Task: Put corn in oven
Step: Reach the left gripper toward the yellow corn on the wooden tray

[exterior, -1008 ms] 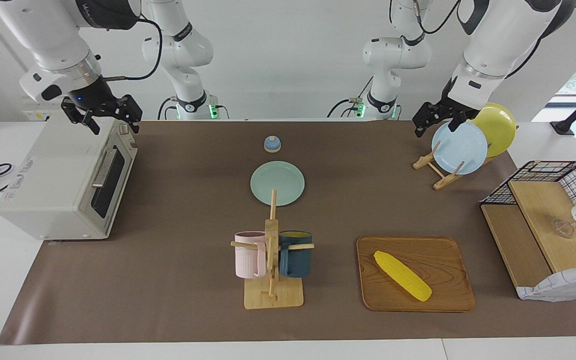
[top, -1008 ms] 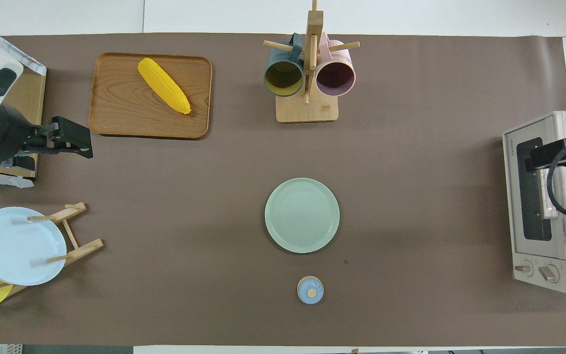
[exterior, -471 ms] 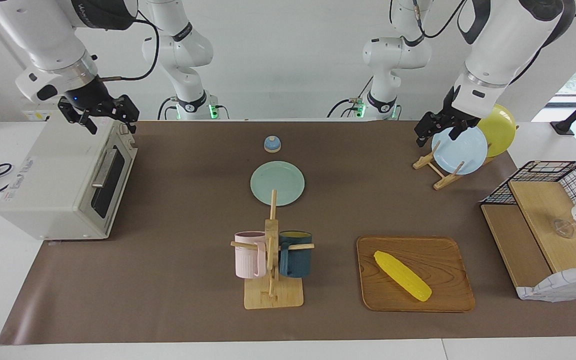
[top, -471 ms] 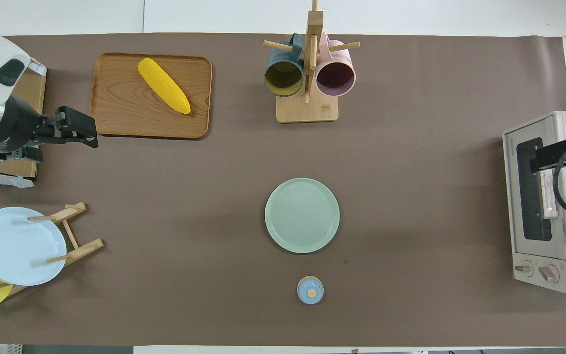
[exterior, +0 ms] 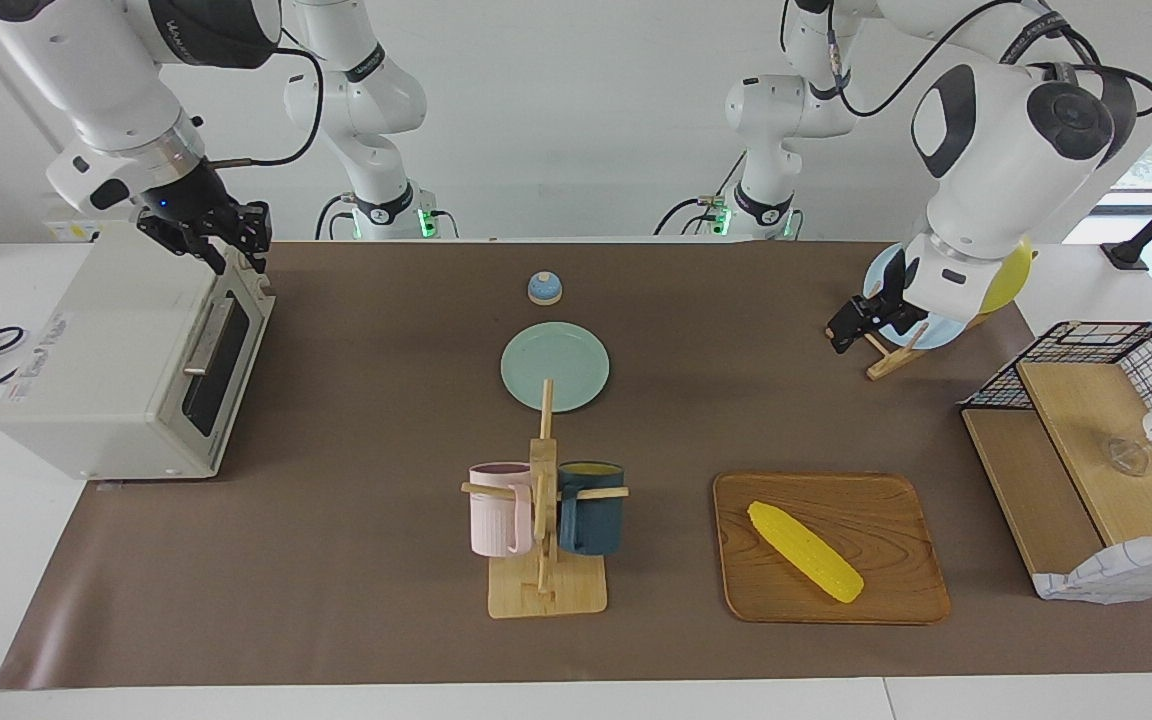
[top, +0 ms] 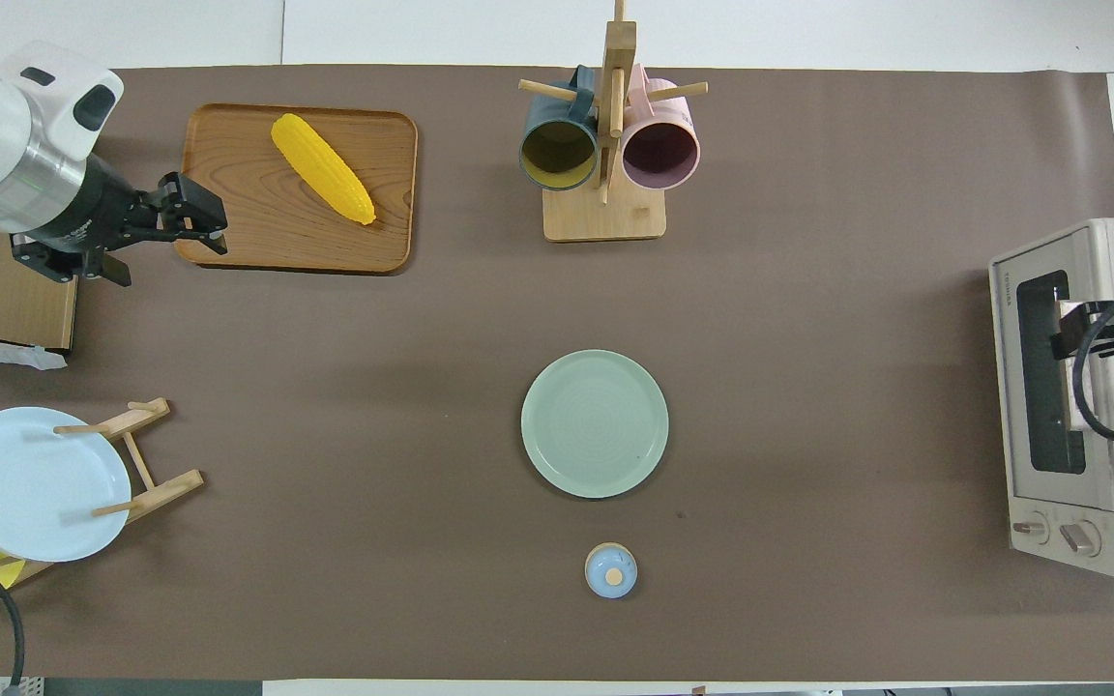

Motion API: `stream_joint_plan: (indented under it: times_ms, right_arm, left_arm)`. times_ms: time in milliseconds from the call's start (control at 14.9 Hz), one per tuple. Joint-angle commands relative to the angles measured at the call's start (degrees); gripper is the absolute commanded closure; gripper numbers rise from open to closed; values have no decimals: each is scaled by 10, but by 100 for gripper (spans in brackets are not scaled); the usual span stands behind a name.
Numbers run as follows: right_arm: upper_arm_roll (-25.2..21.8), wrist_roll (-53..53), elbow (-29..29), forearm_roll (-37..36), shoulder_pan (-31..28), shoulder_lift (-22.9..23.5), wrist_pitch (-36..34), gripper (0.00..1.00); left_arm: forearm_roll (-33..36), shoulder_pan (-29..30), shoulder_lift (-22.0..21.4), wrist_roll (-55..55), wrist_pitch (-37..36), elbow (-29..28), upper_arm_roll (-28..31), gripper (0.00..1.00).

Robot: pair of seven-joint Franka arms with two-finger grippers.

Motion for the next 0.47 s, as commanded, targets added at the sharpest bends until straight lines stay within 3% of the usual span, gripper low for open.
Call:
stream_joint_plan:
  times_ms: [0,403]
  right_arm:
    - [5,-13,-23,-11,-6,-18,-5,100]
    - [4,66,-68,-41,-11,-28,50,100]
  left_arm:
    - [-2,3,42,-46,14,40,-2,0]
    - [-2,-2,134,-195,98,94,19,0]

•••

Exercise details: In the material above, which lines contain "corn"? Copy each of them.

Response:
Task: Put corn in oven
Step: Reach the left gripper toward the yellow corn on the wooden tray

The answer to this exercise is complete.